When Jesus said to Simon Son of John, “You are Peter, and upon this rock I will build my Church, and the gates of the netherworld shall not prevail against it,” He was calling Peter to play a key role in shaping human history far more profoundly than politics or economics can. Through Peter, He would build a culture of life.

Christ underlined the primacy of love in His last conversation with Peter before ascending into heaven. While you and I may have expected concrete advice from the Lord on a whole array of matters, Jesus three times focused on the one thing that really matters: “Simon, son of John, do you love me?” And when Peter affirmed his love for the Lord, Jesus said, “Feed my lambs. . . . Tend my sheep. . . . Feed my sheep” (Jn. 21:15–17).
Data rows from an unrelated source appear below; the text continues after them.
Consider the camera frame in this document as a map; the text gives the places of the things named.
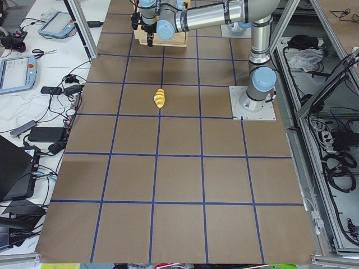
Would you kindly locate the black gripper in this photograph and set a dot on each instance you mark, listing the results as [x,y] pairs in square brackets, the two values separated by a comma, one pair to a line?
[148,28]

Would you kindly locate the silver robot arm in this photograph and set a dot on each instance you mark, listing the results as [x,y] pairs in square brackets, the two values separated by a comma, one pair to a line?
[260,15]
[239,27]

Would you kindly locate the light wooden drawer cabinet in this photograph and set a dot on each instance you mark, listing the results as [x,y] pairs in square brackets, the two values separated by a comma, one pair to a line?
[179,39]

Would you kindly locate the toy bread roll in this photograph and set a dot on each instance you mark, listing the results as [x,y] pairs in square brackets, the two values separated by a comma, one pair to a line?
[159,98]

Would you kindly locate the upper teach pendant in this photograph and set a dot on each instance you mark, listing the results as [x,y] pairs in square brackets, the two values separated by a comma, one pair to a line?
[59,26]

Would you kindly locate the teach pendant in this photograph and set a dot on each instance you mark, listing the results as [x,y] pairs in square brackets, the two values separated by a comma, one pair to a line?
[18,74]
[59,26]

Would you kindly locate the black scissors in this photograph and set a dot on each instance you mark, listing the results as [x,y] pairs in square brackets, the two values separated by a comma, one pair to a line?
[38,53]

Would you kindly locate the lower teach pendant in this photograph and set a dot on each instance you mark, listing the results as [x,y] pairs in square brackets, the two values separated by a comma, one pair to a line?
[18,74]

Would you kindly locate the black cloth bundle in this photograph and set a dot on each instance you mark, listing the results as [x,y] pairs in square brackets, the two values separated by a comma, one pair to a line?
[303,42]

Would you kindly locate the black power adapter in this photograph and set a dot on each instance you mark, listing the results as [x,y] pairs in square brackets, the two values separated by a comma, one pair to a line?
[45,134]

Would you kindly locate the crumpled white cloth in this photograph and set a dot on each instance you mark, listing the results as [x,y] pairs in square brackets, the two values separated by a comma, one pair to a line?
[307,60]

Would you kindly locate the black laptop computer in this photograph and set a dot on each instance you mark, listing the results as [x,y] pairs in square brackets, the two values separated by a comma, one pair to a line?
[18,168]

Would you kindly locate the white power strip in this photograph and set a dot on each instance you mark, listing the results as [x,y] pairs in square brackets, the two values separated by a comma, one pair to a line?
[325,138]

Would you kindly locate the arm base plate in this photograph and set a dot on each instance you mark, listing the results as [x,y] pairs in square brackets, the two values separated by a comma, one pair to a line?
[243,108]
[226,33]

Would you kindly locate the aluminium frame post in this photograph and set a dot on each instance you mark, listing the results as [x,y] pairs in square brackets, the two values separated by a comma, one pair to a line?
[78,17]
The mission of Peter is to love Christ with all his mind and heart and strength, and to manifest that love by tending Christ’s flock. In his first homily as the newly elected successor of Peter, Pope Benedict XVI made it clear that he intended to do precisely that. Listen to his words: “Like Peter, I too renew to [Christ] my unconditional promise of faithfulness. He alone I intend to serve as I dedicate myself totally to the service of His Church.”

What can we expect of Pope Benedict XVI?

We can expect him to continue to be the humble, faithful, and highly intelligent servant of the Church that he has been throughout his life. Even before the Second Vatican Council came to a close, the young Fr. Joseph Ratzinger was recognized as the brightest of the bright among the periti, the theological experts who accompanied bishops to Rome for the Council.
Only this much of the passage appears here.